How can something so tasty cause so much damage? It turned out that sugar alone did not damage the intestine. Rather, it all came down to the gut microbiota.
If mice were administered antibiotics to deplete their gut microbiota, sugar lost its disease-aggravating power. Moreover, if mice lacking intestinal microbes were fed feces from sugar-fed mice (that is, were colonized by the gut microbiota altered by sugar consumption), they developed worse colitis compared to mice fed feces from non-sugar-eating controls. These results suggest the gut microbiota play a direct role in sugar-associated IBD exacerbation.
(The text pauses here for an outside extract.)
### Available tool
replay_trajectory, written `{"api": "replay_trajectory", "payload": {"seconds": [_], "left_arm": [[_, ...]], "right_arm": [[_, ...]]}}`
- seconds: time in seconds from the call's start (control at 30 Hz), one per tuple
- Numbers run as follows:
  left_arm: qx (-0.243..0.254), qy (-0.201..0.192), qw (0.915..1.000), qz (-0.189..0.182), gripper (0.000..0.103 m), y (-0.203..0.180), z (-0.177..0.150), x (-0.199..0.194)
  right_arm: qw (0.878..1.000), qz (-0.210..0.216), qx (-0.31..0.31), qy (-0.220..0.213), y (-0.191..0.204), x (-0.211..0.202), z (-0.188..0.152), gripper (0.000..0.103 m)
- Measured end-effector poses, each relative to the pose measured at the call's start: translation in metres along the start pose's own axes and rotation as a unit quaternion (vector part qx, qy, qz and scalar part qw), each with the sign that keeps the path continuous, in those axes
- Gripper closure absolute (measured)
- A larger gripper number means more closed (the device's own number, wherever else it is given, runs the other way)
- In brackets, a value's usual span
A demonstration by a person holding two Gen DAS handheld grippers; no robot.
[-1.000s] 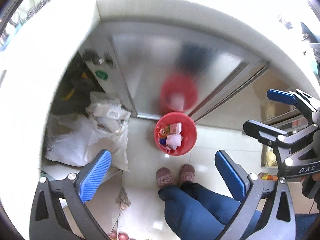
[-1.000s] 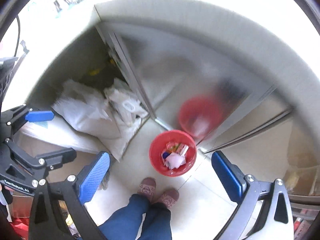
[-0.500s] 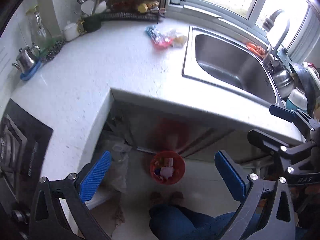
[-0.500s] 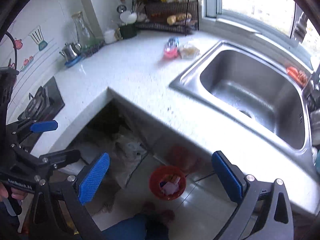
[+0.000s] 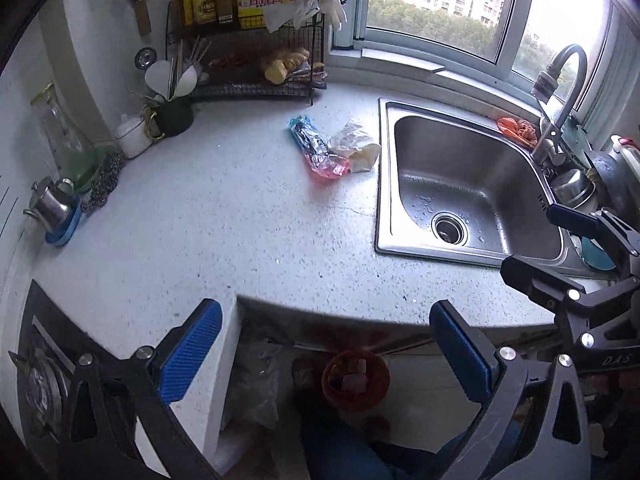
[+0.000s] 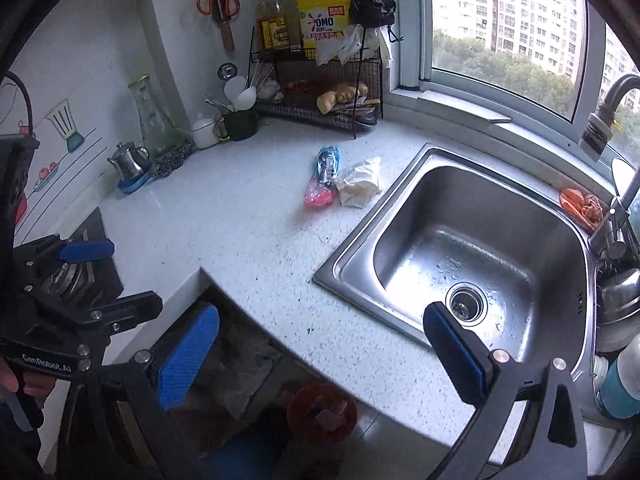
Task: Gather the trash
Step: 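Grasp the blue-and-pink wrapped package with the left gripper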
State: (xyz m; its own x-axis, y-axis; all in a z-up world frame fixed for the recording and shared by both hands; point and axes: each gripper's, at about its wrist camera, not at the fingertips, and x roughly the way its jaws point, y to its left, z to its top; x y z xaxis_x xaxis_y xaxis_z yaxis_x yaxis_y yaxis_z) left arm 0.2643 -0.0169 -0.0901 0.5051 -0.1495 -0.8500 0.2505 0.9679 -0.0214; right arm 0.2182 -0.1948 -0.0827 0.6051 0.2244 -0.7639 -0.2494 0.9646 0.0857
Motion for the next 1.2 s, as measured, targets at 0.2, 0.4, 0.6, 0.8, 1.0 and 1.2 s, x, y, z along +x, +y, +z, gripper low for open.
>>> {"api": "replay_trajectory", "payload": {"seconds": [0.2,0.4,0.6,0.8,1.0,1.2], "left_arm": [[0.021,0.002,0.9997,-0.014,0.000,0.021,0.056,0.037],[0.053,0.027,0.9976,-0.035,0.000,0.036,0.107,0.082],[0.063,0.064,0.9929,-0.077,0.000,0.045,0.137,0.129],[0.072,0.097,0.9876,-0.100,0.000,0.039,0.155,0.175],[0.076,0.127,0.9820,-0.118,0.000,0.030,0.166,0.216],[0.068,0.155,0.9778,-0.124,0.003,0.026,0.169,0.250]], "right_arm": [[1.000,-0.011,0.026,0.005,-0.012,0.035,0.037,0.001],[0.997,-0.037,0.058,0.020,-0.026,0.071,0.073,0.001],[0.992,-0.063,0.099,0.038,-0.042,0.098,0.092,0.001],[0.987,-0.092,0.119,0.060,-0.054,0.118,0.098,0.001],[0.981,-0.111,0.133,0.084,-0.068,0.139,0.102,0.001],[0.978,-0.118,0.136,0.102,-0.077,0.154,0.108,0.001]]}}
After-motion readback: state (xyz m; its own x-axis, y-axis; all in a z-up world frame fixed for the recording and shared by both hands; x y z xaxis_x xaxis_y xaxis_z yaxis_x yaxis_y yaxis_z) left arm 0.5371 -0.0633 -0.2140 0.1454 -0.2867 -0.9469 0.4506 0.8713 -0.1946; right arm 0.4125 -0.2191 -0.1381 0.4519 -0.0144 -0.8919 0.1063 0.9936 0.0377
Indeed, gene sequencing conducted on feces isolated from sugar-fed and control mice revealed that sugar altered the composition of the gut microbiota. The specific changes were dependent on the type of sugar the mice ate (glucose, sucrose, or fructose). This is not particularly surprising, as the gut microbial community is highly dynamic and responsive to even short-term dietary changes. The key question is — what are members of the gut microbiota doing that might exacerbate disease?
One hypothesis: Degrading gut mucus.
The intestine is lined with a sticky swath of mucus that prevents bacteria from entering the immune-cell-rich space below the gut surface. If this barrier is breached, inflammation can ensue. In fact, disruptions in the mucosal barrier are thought to contribute to IBD. With this in mind, the scientists noticed that mice fed glucose (the sugar that caused the most severe colitis) had higher concentrations of bacteria that break-down gut mucus, like Akkermansia muciniphila and Bacteroides fragilis, with a corresponding increase bacteria-derived, mucus-degrading enzymes and decrease in mucus layer thickness. These results suggest that sugar, by-way of the gut microbiota, disrupts the intestinal mucus barrier to promote and worsen IBD.
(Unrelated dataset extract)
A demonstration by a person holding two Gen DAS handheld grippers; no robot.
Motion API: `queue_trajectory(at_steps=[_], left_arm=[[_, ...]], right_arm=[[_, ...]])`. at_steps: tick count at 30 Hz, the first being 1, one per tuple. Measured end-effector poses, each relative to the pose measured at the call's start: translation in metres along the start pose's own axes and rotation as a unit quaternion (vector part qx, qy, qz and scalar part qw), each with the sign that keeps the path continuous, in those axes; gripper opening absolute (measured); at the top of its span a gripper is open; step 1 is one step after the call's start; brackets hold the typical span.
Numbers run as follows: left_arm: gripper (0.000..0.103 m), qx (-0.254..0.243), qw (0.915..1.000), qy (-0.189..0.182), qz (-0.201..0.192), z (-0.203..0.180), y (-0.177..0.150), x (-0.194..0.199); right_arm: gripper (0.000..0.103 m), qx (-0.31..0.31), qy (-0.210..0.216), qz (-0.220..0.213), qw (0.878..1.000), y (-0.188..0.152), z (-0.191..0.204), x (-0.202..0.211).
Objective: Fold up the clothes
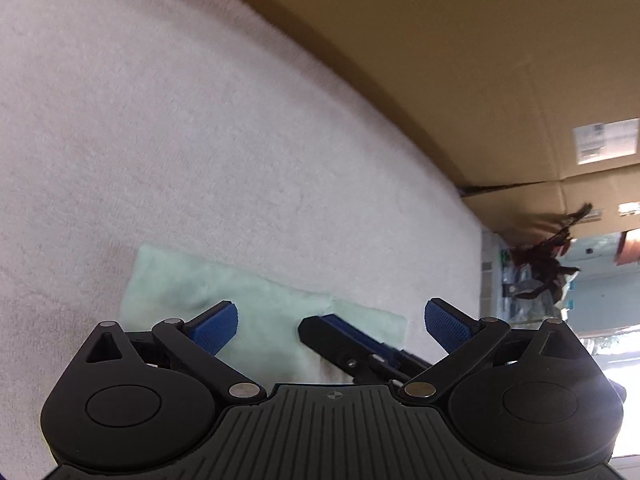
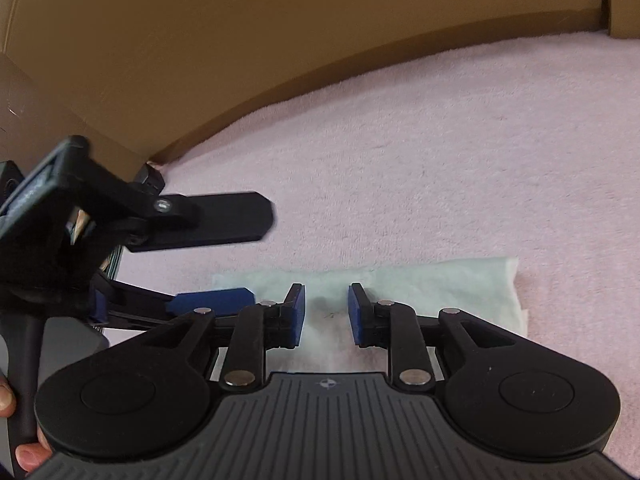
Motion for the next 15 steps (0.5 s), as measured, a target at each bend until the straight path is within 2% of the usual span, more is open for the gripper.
queue_trajectory(at_steps=[1,2,3,5,7,9,10,13,14,15], left_arm=[[0.103,0.003,1.0,0.003,0.003,0.006,-0.001,-0.004],[0.103,0.011,0.9999,0.005,-0.001,0.013,-0.001,-0.001],[0.103,0.019,0.9998,0.007,-0.007,0.019,0.001,0.004],[0.102,0.031,0.9992,0.014,-0.02,0.034,0.003,0.016],[0.103,0.034,0.9981,0.038,-0.034,0.046,0.007,0.028],[0.103,0.03,0.9964,0.06,-0.052,0.052,0.011,0.044],[0.103,0.028,0.9964,0.053,-0.06,0.049,0.011,0.051],[0.103,0.016,0.998,0.003,-0.062,0.023,0.006,0.059],[0.103,0.008,0.9983,-0.012,-0.056,0.012,0.002,0.056],[0.103,0.003,0.9987,-0.016,-0.048,0.004,-0.002,0.049]], right_arm=[[0.023,0.004,-0.005,-0.002,1.0,-0.001,-0.004,-0.001],[0.015,0.003,-0.014,-0.012,1.0,0.0,-0.009,0.003],[0.012,-0.004,-0.024,-0.023,0.999,0.001,-0.015,0.01],[0.011,-0.013,-0.058,-0.048,0.997,0.005,-0.031,0.028],[0.013,-0.025,-0.089,-0.071,0.993,0.008,-0.049,0.047],[0.018,-0.052,-0.092,-0.093,0.99,0.011,-0.062,0.067],[0.02,-0.055,-0.096,-0.105,0.988,0.012,-0.06,0.074],[0.023,-0.043,-0.066,-0.123,0.989,0.015,-0.035,0.082],[0.03,-0.038,-0.055,-0.125,0.99,0.015,-0.027,0.082],[0.034,-0.03,-0.041,-0.109,0.993,0.014,-0.015,0.069]])
Point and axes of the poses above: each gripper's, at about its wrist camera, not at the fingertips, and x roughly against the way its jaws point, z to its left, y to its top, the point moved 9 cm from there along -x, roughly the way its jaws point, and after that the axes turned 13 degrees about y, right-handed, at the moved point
That being said, there may be other mechanisms through which sugar-induced changes in the microbiota contribute to IBD, which likely depend on the type of sugar being consumed. For instance, another recent study found that mice fed a high-sucrose diet had lower levels of gut bacteria that produce acetate, a compound important for maintaining intestinal health. These mice were also more susceptible to chemically-induced colitis than those on a control diet. Thus, sugar may also influence levels of microbe-derived metabolic compounds within the gut to promote or exacerbate IBD. Such possibilities warrant further investigation.
In any case, this study is exciting for a number of reasons. While the findings still need to be explored in the context of human disease, they provide new insight into the relationship between sugar, the microbiota, and IBD. They point to sugar as a potential trigger for, and aggravator of, IBD. This strengthens the link between a Western diet and IBD incidence. On a broader note, this work bolsters evidence for the profound impact diet has on the gut microbiota. Even a single dietary component, like sugar, can alter the intestinal microbial community in ways that can do more harm than good. In other words, it is not so much what we are eating, but who we are feeding, that shapes the intestinal environment and our overall well-being. This is true not only for IBD patients, but for anyone with a gut (and a sweet tooth). By understanding how diet shapes the gut microbial community, we are better positioned to develop dietary-based strategies for restoring or reshaping the gut microbiota to promote health and prevent disease.